#### [Your goal]
The line that contains "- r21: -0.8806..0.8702" marks the end: retype the data below exactly from its first line through that line.

#### [Exercise material]

◆ ◆ ◆

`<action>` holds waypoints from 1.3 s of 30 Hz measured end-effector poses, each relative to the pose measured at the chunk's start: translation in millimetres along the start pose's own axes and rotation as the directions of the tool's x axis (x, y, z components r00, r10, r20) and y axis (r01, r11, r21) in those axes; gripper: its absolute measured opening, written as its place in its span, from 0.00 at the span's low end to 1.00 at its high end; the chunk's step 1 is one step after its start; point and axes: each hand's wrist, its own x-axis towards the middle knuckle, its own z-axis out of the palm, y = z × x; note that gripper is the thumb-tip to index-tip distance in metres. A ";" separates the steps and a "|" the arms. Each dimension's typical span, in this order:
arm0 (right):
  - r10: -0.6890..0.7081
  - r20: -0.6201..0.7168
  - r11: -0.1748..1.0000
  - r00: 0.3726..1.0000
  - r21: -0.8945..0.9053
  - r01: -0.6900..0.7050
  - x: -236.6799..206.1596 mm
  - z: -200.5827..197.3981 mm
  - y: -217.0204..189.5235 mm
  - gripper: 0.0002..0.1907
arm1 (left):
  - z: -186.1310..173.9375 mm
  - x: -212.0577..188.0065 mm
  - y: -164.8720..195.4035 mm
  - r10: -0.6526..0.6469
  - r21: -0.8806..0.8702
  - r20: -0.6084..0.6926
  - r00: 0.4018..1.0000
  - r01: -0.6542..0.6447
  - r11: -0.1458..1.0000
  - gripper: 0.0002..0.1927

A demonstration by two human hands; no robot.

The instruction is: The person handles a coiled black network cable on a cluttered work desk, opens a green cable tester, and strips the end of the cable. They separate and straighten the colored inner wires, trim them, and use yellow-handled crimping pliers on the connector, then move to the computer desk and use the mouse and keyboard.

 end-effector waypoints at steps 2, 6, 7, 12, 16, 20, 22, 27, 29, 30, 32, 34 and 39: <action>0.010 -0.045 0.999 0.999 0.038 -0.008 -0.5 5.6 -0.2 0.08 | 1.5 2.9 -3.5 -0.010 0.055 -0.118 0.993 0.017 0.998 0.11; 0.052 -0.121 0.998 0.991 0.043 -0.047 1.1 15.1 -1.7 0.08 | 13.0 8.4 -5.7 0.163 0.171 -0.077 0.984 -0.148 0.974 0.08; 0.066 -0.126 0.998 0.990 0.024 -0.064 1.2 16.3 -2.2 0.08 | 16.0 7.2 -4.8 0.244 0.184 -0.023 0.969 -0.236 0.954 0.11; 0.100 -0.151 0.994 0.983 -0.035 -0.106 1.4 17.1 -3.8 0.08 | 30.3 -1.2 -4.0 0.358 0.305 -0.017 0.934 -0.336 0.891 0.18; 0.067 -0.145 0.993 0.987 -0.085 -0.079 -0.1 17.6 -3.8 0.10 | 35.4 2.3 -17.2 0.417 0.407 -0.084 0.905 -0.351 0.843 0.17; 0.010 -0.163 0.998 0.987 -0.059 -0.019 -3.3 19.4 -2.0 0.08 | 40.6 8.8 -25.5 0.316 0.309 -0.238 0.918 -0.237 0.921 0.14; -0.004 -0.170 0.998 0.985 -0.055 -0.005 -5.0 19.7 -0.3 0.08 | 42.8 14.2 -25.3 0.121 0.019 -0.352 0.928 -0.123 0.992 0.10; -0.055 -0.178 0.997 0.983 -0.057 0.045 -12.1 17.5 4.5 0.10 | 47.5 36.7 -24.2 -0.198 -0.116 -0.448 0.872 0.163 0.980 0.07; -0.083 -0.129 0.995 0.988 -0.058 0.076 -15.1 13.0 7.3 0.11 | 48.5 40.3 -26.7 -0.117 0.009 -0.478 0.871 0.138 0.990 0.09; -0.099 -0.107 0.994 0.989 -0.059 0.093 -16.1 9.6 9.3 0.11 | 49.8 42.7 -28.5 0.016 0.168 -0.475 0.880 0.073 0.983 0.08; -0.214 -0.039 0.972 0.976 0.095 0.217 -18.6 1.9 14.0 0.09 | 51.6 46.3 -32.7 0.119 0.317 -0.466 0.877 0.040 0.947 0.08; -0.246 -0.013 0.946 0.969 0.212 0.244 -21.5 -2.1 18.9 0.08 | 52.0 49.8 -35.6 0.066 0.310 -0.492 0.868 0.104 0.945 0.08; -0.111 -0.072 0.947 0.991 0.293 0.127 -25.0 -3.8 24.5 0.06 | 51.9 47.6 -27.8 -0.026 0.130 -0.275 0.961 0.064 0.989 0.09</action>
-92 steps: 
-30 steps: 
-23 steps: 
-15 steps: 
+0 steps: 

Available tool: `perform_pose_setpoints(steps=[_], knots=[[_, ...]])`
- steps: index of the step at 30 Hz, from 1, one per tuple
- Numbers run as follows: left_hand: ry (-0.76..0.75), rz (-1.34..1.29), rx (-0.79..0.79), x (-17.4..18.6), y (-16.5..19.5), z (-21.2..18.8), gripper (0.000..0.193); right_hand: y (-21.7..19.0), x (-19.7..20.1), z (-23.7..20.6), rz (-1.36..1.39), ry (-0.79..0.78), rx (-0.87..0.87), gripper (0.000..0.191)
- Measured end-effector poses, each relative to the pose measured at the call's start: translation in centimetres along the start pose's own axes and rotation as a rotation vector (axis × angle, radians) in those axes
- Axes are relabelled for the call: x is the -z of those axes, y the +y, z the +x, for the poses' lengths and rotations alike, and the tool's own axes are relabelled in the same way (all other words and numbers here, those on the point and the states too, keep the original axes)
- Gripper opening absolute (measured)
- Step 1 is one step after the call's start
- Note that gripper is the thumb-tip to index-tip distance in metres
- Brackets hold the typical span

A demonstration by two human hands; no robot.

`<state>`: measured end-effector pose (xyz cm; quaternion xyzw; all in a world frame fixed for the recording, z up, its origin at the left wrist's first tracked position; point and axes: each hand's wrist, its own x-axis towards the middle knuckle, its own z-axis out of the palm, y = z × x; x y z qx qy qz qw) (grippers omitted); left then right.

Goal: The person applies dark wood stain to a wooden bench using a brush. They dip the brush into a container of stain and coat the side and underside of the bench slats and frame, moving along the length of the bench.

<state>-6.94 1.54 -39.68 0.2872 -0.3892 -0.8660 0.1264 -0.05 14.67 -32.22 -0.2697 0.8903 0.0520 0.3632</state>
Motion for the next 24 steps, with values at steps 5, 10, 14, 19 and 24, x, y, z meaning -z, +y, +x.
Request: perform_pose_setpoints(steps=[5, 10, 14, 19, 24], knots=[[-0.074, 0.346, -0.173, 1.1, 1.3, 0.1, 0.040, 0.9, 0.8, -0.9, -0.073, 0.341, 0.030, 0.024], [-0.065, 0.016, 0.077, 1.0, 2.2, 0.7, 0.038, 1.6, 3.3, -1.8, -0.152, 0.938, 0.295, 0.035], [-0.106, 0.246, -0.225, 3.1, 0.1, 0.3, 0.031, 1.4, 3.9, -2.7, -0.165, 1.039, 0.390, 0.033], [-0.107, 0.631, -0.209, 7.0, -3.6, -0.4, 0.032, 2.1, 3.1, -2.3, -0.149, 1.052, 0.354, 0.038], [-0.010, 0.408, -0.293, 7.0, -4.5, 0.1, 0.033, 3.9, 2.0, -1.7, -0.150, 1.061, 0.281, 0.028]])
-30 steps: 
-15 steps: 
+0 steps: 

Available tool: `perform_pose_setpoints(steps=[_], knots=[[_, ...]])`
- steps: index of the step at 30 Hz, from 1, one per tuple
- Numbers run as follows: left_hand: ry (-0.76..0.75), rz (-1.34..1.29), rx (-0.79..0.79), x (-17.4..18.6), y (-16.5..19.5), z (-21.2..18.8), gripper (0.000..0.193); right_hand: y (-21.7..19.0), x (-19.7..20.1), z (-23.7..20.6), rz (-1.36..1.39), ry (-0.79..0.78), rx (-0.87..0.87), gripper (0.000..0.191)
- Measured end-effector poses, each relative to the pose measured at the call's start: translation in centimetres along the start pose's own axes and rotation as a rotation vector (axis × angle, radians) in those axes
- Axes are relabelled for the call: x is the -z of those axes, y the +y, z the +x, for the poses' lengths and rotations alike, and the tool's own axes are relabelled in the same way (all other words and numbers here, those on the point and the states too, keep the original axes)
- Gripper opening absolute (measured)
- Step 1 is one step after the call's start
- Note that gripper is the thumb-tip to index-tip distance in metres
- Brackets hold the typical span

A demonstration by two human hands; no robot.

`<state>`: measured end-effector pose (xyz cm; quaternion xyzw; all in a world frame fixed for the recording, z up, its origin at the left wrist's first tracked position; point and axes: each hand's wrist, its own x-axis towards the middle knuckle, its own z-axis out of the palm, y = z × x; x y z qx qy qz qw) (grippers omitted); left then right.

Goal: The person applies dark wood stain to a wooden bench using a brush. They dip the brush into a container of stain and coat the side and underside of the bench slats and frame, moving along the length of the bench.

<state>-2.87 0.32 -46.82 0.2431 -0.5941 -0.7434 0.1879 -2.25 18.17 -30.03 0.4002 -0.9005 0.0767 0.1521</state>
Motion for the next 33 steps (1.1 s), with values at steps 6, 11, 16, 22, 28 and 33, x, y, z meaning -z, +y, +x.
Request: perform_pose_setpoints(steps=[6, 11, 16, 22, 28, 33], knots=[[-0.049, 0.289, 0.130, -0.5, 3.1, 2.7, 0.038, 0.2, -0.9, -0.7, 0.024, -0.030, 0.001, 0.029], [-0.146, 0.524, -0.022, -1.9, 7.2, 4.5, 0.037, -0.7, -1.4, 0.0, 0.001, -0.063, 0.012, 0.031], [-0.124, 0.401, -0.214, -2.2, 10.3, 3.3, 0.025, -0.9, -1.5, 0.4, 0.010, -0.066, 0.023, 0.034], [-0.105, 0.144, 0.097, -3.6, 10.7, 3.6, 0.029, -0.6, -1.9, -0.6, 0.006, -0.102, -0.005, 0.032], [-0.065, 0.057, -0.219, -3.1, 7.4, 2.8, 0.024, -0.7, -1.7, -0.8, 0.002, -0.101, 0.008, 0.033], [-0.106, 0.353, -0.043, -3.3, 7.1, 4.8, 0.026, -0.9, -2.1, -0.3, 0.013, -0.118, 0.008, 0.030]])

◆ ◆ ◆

#### [Written reply]
`<action>` holds waypoints from 1.3 s of 30 Hz measured end-effector poses, each relative to the pose measured at the chunk's start: translation in millimetres along the start pose's own axes and rotation as the directions of the tool's x axis (x, y, z components r00, r10, r20) and y axis (r01, r11, r21) in those axes; gripper: its absolute measured opening, written as its place in its span, from 0.00 at the span's low end to 1.00 at its high end; the chunk's step 1 is one step after its start; point and axes: each hand's wrist, its own x-axis towards the middle knuckle, its own z-axis out of the palm, y = z × x; note that gripper is the thumb-tip to index-tip distance in metres. A ";" separates the steps and a "|" the arms. Each dimension's typical span, in this order:
arm0 (right):
  - r10: -0.6890..0.7081
  - r20: -0.6201..0.7168
  - r11: -0.1748..1.0000
  - r00: 0.3726..1.0000
  - r21: -0.8945..0.9053
  - r01: -0.6900..0.7050
  - x: -236.6799..206.1596 mm
  - z: -200.5827..197.3981 mm
  - y: -217.0204..189.5235 mm
  - gripper: 0.0002..0.1907
arm1 (left):
  - z: -186.1310..173.9375 mm
  - x: -212.0577..188.0065 mm
  - y: -164.8720..195.4035 mm
  - r10: -0.6526..0.6469
  - r21: -0.8806..0.8702

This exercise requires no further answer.